Get framing square, check to confirm square then check table to column.
You may have some looseness in the clamp that holds the table to column.
Very hard to determine a gap with a drill bit due to the bit's flutes. I checked the table to column and there is about 1/32" gap at top which tells me the table has a drop on the outer table. My clamp is very solid "butt" a jack on the outer edge could help as "jwmay" has suggested. I really don't need all this much accuracy in this drill press as it does fine for the reason I bought it. I'll use it on wood and an occasional hole in metal. I used a USA drill bit and it worked just fine. Chinese coated drill bits aren't that super accurate in my opinion. A wise man once said to me, "You pay less you get less!"
 
Yeah I drug my drill press out of the shop when I got a second mill. I still use it some for quick and dirty applications, but otherwise it did nothing but make me mad.
 
Very hard to determine a gap with a drill bit due to the bit's flutes. I checked the table to column and there is about 1/32" gap at top which tells me the table has a drop on the outer table.
So, it's not a spindle-to-column deviation from parallel, rather a table-to-column not perpendicular?
Are all (head/column and base/column) the joints to the column well tightened? Those were
assembled after shipping/unpacking by persons unknown.

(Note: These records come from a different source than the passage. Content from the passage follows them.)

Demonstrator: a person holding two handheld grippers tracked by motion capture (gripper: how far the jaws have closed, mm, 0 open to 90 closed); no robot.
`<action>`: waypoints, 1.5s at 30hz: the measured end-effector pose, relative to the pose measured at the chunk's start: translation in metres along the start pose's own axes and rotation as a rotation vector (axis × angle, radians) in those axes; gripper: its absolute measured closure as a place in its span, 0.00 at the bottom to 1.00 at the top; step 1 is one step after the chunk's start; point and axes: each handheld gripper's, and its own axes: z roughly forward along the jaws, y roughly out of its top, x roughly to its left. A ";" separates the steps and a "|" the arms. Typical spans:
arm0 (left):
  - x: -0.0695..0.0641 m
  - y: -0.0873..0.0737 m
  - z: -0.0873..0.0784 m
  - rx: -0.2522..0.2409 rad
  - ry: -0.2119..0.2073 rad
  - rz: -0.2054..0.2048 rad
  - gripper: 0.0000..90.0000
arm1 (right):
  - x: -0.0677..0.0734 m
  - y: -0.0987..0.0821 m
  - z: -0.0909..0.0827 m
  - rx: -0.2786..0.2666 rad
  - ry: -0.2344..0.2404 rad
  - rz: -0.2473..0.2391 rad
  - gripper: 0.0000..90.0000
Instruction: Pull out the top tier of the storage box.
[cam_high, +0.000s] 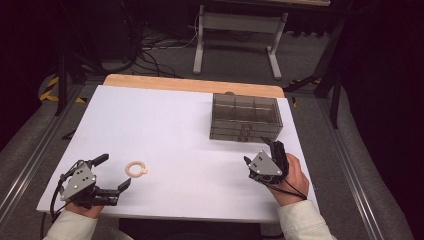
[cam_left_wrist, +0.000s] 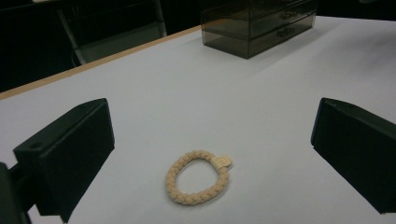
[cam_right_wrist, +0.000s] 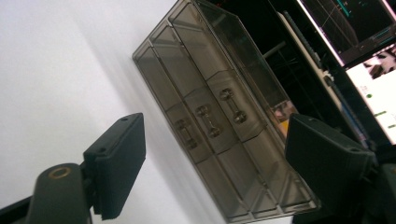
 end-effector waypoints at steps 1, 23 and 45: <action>0.000 0.000 0.000 0.000 0.000 0.000 0.01 | 0.000 0.000 0.000 0.000 0.000 0.000 0.24; -0.001 0.000 0.000 -0.002 0.009 -0.010 0.01 | 0.013 0.010 0.013 0.098 -0.161 -0.259 0.37; -0.001 0.000 0.001 -0.002 -0.002 -0.007 0.01 | 0.028 0.009 0.028 0.143 -0.315 -0.438 0.49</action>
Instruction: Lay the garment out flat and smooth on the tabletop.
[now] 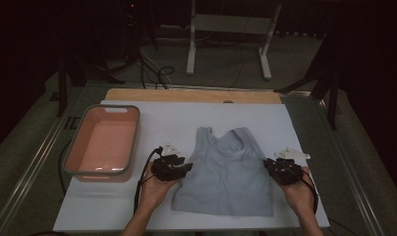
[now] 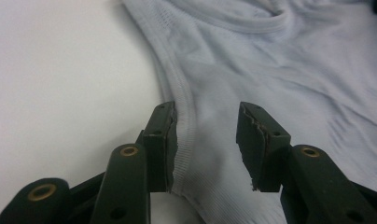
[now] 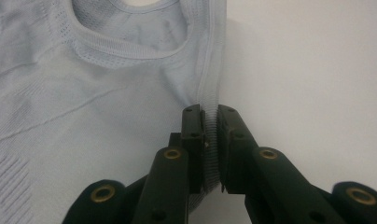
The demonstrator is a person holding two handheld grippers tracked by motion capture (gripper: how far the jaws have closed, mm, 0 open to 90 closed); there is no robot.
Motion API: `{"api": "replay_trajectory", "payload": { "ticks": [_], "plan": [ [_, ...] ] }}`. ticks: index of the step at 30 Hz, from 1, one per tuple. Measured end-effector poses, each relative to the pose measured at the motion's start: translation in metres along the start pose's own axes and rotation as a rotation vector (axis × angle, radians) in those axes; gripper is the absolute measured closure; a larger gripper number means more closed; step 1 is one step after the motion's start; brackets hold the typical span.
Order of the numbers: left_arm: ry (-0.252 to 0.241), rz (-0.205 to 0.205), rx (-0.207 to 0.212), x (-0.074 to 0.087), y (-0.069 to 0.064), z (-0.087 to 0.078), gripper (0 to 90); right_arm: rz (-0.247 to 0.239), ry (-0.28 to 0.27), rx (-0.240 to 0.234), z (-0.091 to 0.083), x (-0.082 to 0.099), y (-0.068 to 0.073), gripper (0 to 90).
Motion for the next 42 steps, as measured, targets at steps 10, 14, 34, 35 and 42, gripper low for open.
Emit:
{"api": "replay_trajectory", "payload": {
  "ticks": [10, 14, 34, 35, 42],
  "plan": [
    [0.055, -0.045, -0.015, 0.006, 0.009, 0.013, 58.6, -0.01, 0.016, 0.005, -0.004, 0.009, -0.007, 82.7],
    [0.076, -0.063, -0.001, 0.01, 0.009, 0.017, 58.9, -0.013, 0.02, 0.002, -0.006, 0.011, -0.009, 82.7],
    [0.098, 0.037, -0.002, 0.006, -0.02, 0.011, 83.2, -0.014, 0.013, -0.004, -0.006, 0.009, -0.005, 81.5],
    [0.101, 0.032, 0.001, 0.006, -0.018, 0.013, 82.9, -0.014, 0.012, -0.004, -0.006, 0.009, -0.005, 81.5],
    [0.062, 0.013, 0.031, 0.003, -0.01, 0.016, 74.3, -0.011, 0.011, -0.008, -0.007, 0.01, -0.007, 81.4]
  ]
}}
Point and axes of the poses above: each handheld gripper's, and its own axes: z roughly forward along the jaws, x roughly out of its underside, y roughly to its left, the point moved 6 cm from there along z, roughly forward along the jaws, and after that the axes turned 15 degrees about x, right-handed, at the moved point
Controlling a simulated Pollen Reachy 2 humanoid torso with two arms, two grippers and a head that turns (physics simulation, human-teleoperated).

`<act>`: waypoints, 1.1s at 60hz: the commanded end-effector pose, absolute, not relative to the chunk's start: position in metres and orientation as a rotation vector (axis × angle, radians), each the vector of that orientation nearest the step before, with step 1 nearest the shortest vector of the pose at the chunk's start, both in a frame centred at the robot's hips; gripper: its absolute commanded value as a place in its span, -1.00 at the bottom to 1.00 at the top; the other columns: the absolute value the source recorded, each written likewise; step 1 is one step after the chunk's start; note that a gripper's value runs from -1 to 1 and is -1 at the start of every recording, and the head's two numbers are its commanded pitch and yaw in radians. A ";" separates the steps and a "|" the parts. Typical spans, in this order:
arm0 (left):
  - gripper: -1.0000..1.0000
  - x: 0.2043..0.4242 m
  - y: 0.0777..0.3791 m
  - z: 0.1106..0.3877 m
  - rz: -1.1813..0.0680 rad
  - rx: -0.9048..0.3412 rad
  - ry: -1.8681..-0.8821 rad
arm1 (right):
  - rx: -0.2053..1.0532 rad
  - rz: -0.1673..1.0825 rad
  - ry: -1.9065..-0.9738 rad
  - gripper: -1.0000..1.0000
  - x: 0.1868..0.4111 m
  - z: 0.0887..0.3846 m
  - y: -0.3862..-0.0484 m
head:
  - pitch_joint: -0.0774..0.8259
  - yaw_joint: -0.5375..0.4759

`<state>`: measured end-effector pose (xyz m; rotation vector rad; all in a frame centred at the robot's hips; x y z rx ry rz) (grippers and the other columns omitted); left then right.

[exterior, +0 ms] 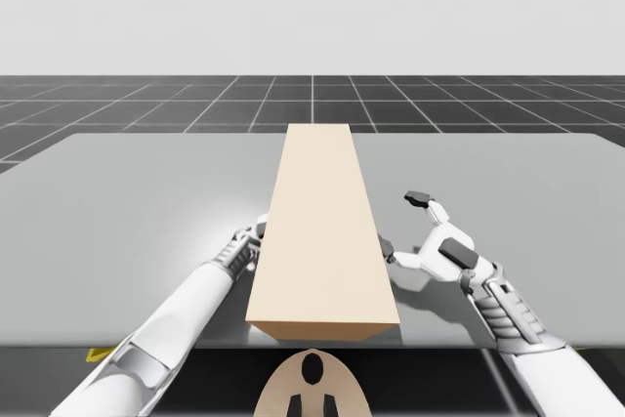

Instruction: Retrieve the object from inside the box.

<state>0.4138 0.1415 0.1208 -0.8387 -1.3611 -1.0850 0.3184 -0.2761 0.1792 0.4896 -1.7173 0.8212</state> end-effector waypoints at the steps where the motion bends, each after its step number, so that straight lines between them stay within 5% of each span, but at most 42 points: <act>1: -1.00 0.426 0.129 0.109 -1.149 -0.917 -1.306 | 0.493 0.833 -1.731 -1.00 0.317 0.180 -0.275 | -0.75 -0.02; 23: -0.97 0.432 0.108 0.106 -1.239 -1.046 -1.242 | 0.479 0.847 -1.744 -1.00 0.316 0.180 -0.273 | -0.74 -0.02; 26: -0.53 0.433 0.108 0.104 -1.226 -1.063 -1.238 | 0.474 0.849 -1.744 -1.00 0.316 0.179 -0.273 | -0.74 -0.03; 27: 0.46 0.434 0.109 0.103 -1.216 -1.085 -1.204 | 0.474 0.850 -1.745 -1.00 0.316 0.179 -0.273 | -0.74 -0.03; 28: 0.83 0.433 0.109 0.103 -1.217 -1.090 -1.197 | 0.475 0.850 -1.744 -1.00 0.316 0.179 -0.273 | -0.74 -0.03; 30: 0.93 0.434 0.110 0.101 -1.223 -1.099 -1.193 | 0.474 0.851 -1.745 -1.00 0.316 0.179 -0.272 | -0.74 -0.03; 44: 1.00 0.433 0.114 0.097 -1.246 -1.119 -1.160 | 0.468 0.859 -1.746 -1.00 0.316 0.179 -0.271 | -0.72 -0.02; 66: 1.00 0.419 0.145 0.119 -1.239 -1.076 -1.236 | 0.460 0.855 -1.752 -1.00 0.316 0.180 -0.272 | -0.72 -0.02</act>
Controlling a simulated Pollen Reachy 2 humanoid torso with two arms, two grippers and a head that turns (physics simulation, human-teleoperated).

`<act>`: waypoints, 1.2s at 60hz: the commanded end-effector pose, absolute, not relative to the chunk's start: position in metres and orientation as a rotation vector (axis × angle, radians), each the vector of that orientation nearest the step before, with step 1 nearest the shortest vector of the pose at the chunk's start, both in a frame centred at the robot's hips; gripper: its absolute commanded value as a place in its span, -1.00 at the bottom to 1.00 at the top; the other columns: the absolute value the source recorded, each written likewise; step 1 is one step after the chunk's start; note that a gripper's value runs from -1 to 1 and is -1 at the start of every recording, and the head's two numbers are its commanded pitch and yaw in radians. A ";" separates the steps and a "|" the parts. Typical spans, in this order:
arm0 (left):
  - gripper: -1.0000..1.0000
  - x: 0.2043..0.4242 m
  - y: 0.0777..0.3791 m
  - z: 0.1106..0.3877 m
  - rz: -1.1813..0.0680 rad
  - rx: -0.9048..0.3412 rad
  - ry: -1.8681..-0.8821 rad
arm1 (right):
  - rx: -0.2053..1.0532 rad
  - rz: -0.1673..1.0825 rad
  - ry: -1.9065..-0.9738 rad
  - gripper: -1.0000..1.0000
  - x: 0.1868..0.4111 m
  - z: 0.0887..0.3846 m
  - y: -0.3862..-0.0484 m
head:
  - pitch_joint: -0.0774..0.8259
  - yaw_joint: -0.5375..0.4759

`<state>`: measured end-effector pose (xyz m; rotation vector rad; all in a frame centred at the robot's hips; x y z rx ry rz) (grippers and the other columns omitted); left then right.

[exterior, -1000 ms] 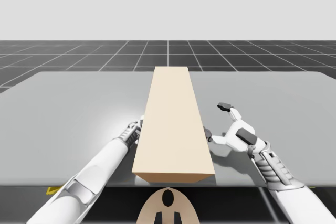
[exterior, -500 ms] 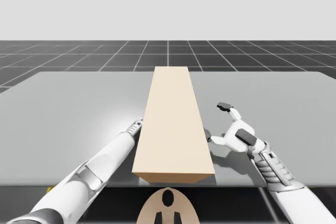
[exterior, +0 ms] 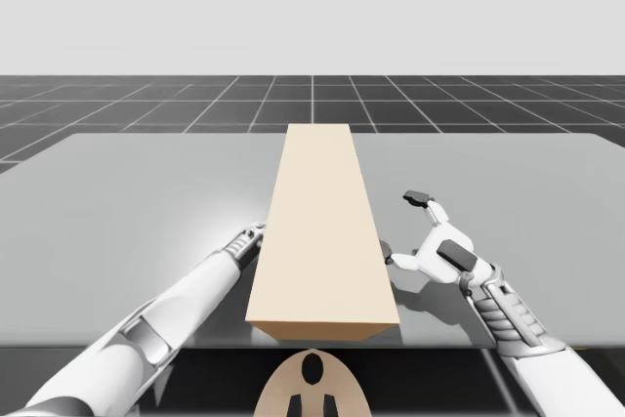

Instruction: Retrieve the object from inside the box.

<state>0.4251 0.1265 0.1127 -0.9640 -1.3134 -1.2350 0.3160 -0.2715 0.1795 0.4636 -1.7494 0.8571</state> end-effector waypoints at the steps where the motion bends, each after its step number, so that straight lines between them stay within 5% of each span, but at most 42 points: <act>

The tram can be 'fixed' by building up the table with wood, and flattening the wood, or (maybe) by remachining
and/or shimming the table-to-column joints. Hand filing might be enough. Tram against the
table tilt can be hard to lock; I had to drill/ream/taper-pin the 90 degree position on mine.

Possibly, re-boring the table's column aperture would be appropriate. Or, reversing the column (if the
column is bent, you can move the bend to near-the-base). Check the column against a straight edge?
 
It isn't necessary that the table of a drill press be square to the column. The table height is not adjusted during drilling. what is important is that the spindle axis is perpendicular to the table surface. A drill press can be trammed in the same way a mill is trammed. An off axis indicator mounted in the spindle and swept around the table surface will quickly and accurately determine any non square condition.
 
All of our above statements reference alignment which do nothing other than direction.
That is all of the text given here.